THE TASK -
Write out, word for word, every line in the data below from the one containing "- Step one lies" to the one containing "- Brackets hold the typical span", both of them included.

MATERIAL PROVIDED -
-- Opening Marker --
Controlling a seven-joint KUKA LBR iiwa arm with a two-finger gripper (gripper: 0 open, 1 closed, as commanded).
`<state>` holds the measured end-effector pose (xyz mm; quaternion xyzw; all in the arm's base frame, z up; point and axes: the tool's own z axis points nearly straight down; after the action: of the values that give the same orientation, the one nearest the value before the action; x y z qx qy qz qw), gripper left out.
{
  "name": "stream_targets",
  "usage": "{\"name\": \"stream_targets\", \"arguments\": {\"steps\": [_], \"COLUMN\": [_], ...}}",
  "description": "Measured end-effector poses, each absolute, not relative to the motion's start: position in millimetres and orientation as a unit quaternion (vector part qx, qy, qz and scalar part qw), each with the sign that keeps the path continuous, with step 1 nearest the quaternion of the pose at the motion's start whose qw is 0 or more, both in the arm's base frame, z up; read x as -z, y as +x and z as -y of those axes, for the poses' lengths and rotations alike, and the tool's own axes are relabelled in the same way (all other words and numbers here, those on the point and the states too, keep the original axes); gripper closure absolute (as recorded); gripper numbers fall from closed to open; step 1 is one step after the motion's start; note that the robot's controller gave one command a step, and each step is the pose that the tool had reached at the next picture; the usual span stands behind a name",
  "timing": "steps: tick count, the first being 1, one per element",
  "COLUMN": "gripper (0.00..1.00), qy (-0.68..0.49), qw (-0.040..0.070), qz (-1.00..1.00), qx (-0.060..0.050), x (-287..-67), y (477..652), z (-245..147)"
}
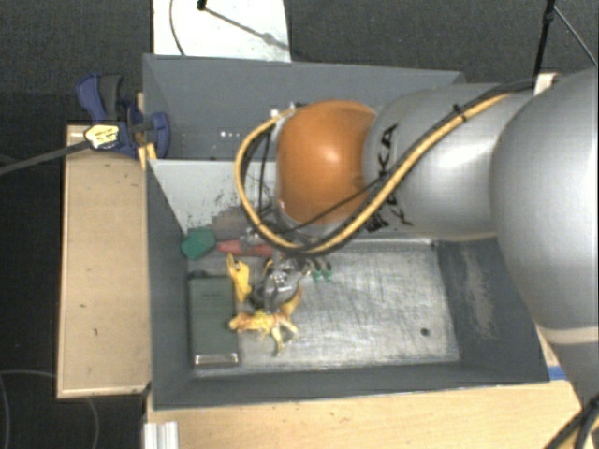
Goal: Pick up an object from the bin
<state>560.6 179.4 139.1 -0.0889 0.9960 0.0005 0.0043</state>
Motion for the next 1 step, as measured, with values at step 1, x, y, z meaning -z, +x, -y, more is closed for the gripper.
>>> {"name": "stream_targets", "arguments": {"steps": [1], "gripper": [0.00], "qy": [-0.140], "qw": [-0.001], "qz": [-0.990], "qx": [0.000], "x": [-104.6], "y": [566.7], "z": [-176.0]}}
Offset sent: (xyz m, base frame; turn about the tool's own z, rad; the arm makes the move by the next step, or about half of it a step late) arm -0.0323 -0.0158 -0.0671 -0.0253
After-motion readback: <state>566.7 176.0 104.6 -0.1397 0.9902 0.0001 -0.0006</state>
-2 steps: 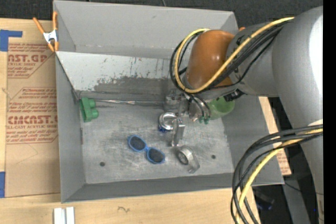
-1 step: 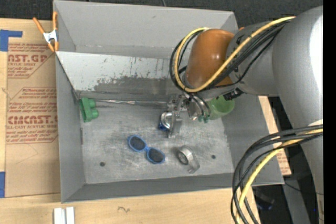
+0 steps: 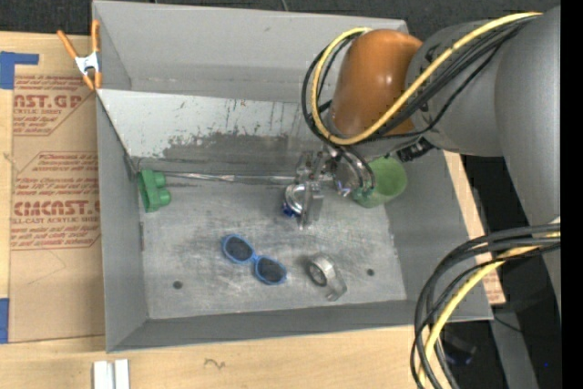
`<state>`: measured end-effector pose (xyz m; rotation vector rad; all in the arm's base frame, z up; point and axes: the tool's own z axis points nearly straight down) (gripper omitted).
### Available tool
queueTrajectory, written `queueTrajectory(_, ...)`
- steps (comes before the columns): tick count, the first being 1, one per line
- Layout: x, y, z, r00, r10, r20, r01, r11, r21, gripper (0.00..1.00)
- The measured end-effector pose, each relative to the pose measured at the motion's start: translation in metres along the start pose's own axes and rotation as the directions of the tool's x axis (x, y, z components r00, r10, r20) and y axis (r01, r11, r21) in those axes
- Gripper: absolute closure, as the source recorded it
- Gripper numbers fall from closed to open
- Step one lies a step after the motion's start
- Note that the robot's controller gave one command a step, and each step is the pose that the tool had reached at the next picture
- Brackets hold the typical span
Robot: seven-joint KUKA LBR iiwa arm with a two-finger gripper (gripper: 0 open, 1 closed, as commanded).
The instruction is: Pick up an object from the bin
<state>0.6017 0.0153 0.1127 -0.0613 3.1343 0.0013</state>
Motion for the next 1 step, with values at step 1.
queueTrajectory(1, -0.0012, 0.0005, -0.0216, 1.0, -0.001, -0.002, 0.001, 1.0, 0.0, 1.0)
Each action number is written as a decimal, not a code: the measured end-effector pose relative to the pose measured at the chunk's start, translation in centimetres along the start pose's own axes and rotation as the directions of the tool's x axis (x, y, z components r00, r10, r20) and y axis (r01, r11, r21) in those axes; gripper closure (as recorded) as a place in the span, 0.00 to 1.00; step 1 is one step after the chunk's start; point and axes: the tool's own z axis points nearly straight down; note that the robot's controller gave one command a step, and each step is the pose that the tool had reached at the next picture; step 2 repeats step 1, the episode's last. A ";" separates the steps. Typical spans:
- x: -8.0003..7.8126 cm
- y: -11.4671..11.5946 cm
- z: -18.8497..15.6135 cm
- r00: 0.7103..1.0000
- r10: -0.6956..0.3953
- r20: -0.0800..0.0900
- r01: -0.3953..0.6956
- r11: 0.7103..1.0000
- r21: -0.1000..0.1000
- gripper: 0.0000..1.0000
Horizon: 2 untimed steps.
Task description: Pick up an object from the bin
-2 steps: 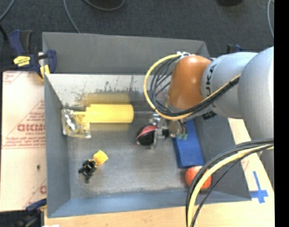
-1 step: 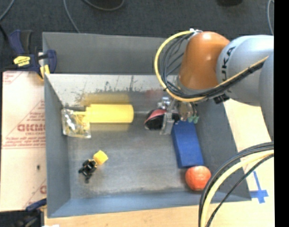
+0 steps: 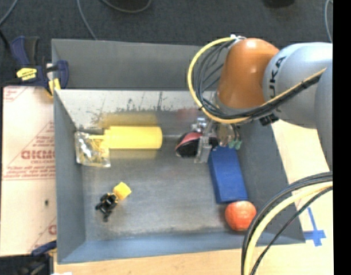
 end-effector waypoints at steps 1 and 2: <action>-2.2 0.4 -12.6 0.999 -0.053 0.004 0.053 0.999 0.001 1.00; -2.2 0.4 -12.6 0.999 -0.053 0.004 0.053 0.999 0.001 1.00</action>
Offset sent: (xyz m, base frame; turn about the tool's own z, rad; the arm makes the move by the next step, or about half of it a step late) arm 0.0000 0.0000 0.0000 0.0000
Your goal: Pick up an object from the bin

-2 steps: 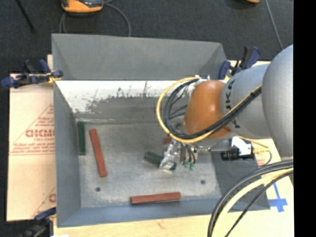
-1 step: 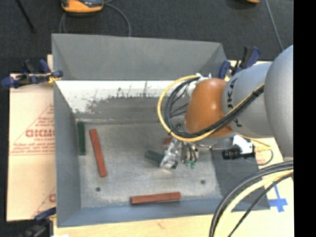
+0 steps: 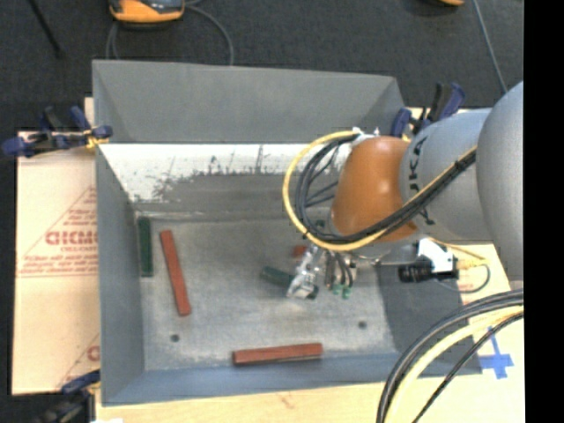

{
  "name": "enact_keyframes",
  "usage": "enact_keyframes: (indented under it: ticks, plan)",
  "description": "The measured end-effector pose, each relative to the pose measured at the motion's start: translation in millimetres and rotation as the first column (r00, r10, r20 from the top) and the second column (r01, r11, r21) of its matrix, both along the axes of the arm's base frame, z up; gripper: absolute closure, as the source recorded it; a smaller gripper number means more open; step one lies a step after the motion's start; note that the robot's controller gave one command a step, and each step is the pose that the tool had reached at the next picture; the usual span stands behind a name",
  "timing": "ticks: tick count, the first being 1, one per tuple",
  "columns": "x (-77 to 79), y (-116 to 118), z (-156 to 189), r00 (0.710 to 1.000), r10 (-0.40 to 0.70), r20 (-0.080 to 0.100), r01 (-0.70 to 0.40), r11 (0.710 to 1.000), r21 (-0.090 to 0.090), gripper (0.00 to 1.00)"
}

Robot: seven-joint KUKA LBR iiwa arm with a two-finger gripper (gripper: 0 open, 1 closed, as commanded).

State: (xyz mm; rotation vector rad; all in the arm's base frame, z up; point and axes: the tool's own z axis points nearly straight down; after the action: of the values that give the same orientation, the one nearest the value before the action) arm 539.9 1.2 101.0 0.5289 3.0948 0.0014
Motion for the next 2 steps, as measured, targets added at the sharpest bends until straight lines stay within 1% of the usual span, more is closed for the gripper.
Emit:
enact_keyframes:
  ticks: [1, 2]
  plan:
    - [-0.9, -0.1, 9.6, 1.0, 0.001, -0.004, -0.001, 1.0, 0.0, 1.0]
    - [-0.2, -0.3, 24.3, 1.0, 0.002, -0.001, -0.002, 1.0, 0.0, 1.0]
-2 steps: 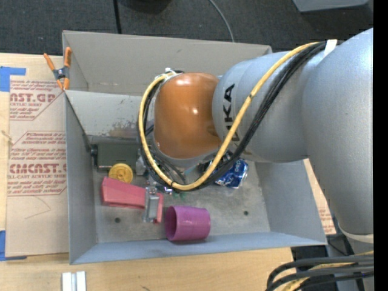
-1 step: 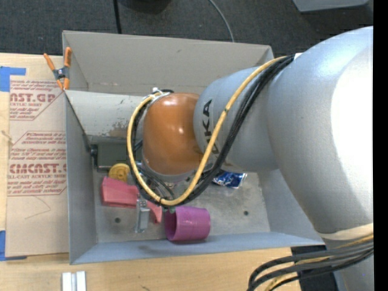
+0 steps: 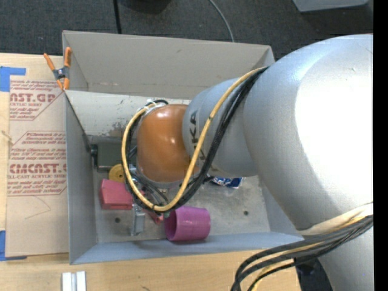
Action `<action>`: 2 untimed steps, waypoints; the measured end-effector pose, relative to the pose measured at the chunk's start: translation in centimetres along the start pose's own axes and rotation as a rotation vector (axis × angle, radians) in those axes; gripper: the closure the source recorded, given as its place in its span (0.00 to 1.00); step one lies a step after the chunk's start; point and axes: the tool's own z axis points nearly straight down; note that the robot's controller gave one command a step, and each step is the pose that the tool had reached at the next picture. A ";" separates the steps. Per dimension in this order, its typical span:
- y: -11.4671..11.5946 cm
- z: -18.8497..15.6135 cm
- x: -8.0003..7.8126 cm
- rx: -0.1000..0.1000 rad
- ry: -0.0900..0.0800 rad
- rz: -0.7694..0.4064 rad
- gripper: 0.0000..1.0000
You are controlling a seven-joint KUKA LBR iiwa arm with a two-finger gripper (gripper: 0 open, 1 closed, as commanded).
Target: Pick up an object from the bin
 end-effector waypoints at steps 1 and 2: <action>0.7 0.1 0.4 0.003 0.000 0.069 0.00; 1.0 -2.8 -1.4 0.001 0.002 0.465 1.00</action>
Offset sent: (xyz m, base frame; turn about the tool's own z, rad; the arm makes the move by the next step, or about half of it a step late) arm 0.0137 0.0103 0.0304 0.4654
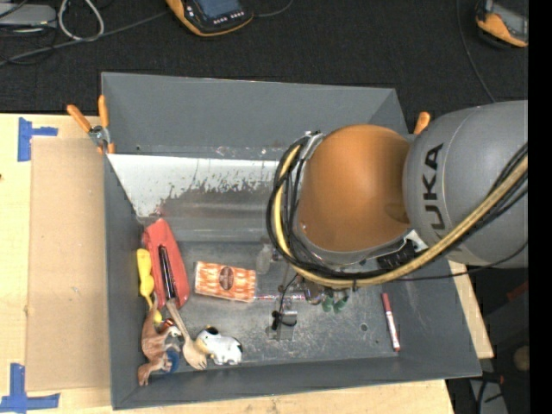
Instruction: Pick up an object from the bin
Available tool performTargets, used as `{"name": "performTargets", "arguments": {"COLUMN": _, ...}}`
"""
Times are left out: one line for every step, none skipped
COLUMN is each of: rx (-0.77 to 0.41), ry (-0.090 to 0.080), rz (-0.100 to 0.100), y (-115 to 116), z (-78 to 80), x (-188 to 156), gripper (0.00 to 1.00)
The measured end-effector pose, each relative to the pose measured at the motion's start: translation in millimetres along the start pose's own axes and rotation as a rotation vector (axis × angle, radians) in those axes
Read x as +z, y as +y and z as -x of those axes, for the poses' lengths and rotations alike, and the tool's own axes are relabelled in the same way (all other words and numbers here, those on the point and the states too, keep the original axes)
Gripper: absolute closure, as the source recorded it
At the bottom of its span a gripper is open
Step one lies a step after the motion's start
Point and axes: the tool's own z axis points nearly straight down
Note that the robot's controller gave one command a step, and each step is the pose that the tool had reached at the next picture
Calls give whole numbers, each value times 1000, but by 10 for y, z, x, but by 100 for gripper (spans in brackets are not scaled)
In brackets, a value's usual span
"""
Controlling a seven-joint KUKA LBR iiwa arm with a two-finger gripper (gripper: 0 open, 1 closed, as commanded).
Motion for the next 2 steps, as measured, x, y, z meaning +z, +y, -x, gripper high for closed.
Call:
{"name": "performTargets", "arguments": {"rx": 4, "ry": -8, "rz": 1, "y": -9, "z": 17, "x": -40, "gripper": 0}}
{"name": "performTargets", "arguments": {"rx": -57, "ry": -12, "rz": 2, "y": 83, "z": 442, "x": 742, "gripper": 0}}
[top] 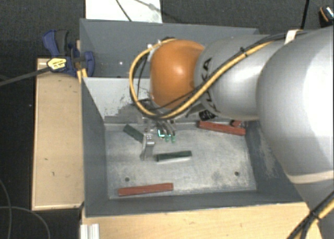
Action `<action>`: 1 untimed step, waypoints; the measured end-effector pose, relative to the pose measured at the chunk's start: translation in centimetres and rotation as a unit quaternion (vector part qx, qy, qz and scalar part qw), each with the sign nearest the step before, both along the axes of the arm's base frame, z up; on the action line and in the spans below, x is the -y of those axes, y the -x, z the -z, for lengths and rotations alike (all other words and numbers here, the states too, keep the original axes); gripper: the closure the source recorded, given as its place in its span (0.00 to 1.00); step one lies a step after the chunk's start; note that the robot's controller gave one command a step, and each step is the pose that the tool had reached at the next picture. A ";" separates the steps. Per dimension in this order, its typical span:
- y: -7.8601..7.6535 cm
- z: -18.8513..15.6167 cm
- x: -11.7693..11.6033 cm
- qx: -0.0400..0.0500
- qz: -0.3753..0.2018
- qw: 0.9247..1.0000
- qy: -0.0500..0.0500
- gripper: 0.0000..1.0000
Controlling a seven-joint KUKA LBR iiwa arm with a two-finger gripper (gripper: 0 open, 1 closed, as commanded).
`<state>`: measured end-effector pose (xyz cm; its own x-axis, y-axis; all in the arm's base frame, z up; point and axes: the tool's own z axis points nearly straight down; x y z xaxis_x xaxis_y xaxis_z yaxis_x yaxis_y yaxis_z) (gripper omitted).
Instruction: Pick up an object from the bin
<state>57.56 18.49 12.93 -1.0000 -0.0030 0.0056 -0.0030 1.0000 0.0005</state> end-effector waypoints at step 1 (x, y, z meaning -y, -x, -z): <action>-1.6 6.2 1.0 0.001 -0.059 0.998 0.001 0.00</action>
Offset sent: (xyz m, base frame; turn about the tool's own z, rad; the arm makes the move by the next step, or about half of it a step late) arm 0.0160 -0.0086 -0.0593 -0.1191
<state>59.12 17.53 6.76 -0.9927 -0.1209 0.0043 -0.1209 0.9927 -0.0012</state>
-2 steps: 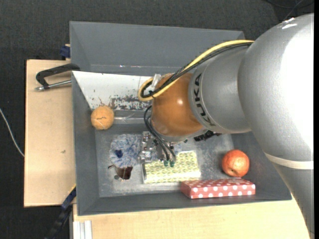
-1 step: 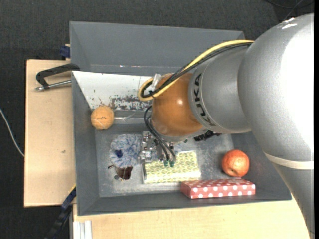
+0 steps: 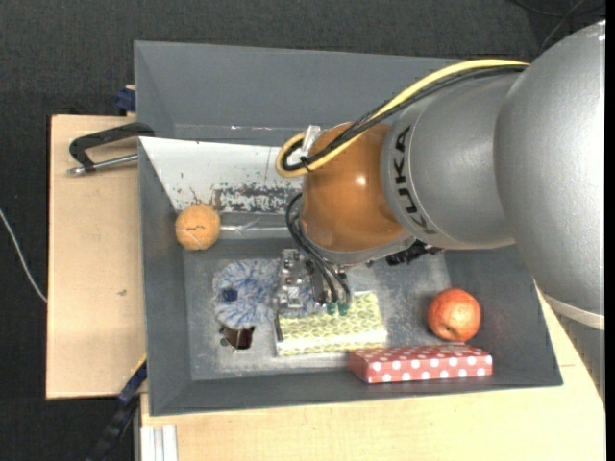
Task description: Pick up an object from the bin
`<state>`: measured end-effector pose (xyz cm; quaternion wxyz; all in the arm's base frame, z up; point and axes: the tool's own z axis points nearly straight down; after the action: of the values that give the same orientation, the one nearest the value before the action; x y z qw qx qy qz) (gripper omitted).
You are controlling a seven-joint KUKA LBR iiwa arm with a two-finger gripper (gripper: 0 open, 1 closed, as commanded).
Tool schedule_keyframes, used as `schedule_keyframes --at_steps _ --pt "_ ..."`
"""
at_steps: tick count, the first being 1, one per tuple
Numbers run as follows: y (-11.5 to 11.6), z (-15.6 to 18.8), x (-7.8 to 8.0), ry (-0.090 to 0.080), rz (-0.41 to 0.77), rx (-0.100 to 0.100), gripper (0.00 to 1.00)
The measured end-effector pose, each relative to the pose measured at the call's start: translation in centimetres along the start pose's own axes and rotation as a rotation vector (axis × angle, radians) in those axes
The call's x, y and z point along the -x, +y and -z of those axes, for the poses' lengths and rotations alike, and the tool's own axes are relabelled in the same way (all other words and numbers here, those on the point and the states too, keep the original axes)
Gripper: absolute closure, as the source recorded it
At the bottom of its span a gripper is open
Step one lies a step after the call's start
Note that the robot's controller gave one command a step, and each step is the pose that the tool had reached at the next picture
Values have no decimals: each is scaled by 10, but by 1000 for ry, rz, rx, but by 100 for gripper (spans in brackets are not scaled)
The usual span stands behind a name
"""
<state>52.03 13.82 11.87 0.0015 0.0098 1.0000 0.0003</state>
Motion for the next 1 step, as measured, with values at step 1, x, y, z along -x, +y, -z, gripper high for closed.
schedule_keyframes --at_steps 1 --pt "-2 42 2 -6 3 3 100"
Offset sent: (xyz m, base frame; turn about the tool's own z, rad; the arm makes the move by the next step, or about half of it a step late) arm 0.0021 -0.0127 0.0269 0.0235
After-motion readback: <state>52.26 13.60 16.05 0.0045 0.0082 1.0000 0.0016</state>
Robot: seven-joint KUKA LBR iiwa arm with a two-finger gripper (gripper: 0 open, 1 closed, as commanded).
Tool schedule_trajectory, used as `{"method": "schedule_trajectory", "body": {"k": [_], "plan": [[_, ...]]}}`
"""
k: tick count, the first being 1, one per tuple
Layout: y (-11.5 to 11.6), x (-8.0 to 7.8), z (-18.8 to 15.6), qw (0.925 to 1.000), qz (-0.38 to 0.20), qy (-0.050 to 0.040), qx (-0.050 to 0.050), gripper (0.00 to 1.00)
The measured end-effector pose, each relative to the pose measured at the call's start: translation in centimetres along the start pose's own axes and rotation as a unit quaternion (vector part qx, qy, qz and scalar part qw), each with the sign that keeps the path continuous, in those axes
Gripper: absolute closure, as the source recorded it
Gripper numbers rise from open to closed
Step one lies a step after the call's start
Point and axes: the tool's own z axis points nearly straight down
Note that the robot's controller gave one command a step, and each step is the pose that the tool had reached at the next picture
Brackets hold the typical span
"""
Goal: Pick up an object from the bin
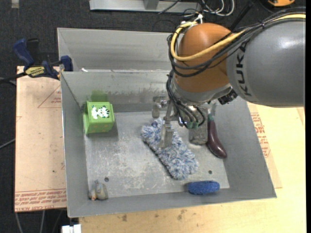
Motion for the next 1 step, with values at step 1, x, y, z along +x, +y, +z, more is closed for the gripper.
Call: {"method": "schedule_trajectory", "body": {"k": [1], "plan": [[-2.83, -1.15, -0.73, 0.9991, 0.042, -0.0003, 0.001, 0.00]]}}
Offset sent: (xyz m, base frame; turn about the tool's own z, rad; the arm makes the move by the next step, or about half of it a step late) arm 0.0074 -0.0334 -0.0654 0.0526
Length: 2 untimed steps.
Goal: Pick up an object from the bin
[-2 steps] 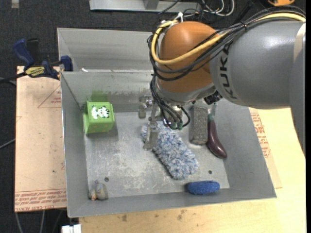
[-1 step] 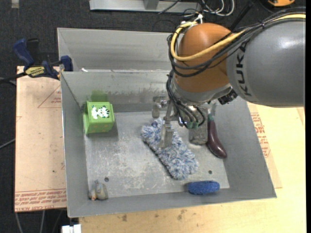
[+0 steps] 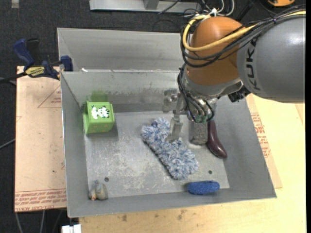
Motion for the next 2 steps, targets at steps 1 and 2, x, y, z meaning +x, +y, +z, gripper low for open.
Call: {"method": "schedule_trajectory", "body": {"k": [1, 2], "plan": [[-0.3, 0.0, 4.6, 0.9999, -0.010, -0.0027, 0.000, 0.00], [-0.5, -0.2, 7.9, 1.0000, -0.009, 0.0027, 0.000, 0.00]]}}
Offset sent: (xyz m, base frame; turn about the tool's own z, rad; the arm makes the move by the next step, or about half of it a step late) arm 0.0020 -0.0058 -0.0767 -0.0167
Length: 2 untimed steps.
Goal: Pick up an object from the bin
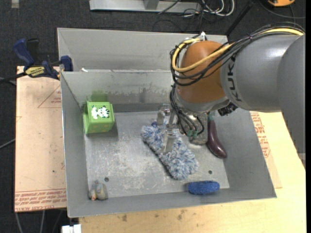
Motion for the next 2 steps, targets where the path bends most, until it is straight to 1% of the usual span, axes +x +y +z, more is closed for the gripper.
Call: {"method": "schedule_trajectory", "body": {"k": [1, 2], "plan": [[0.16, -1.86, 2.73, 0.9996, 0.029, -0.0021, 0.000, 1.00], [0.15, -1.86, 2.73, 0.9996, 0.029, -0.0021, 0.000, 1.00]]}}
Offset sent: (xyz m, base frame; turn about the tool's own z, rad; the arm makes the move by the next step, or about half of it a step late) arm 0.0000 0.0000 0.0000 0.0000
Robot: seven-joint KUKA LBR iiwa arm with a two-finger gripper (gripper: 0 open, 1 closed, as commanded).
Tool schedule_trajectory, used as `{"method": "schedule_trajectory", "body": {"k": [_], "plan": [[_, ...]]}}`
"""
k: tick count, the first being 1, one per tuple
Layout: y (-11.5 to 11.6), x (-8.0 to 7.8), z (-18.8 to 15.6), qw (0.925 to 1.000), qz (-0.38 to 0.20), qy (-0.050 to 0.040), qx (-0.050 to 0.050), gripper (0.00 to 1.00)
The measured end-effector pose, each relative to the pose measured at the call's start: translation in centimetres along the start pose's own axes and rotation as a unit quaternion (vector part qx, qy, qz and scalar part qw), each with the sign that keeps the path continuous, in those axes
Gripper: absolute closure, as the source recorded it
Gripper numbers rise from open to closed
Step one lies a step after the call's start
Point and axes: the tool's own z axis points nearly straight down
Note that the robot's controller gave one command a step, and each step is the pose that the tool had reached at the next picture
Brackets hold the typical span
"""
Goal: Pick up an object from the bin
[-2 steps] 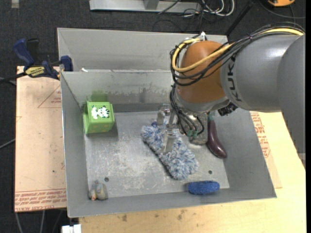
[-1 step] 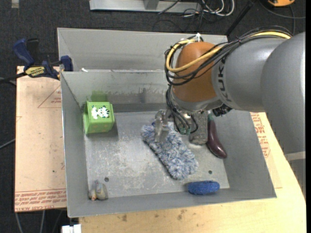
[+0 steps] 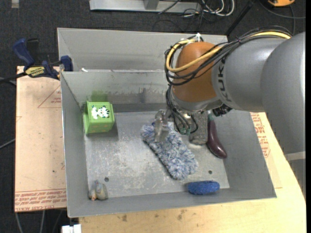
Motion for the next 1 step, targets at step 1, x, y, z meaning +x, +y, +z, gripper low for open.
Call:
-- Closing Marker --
EXERCISE RESPONSE -
- Step one lies a step after the motion's start
- Note that the robot's controller gave one command a step, and each step is the pose that the tool had reached at the next picture
- Brackets hold the typical span

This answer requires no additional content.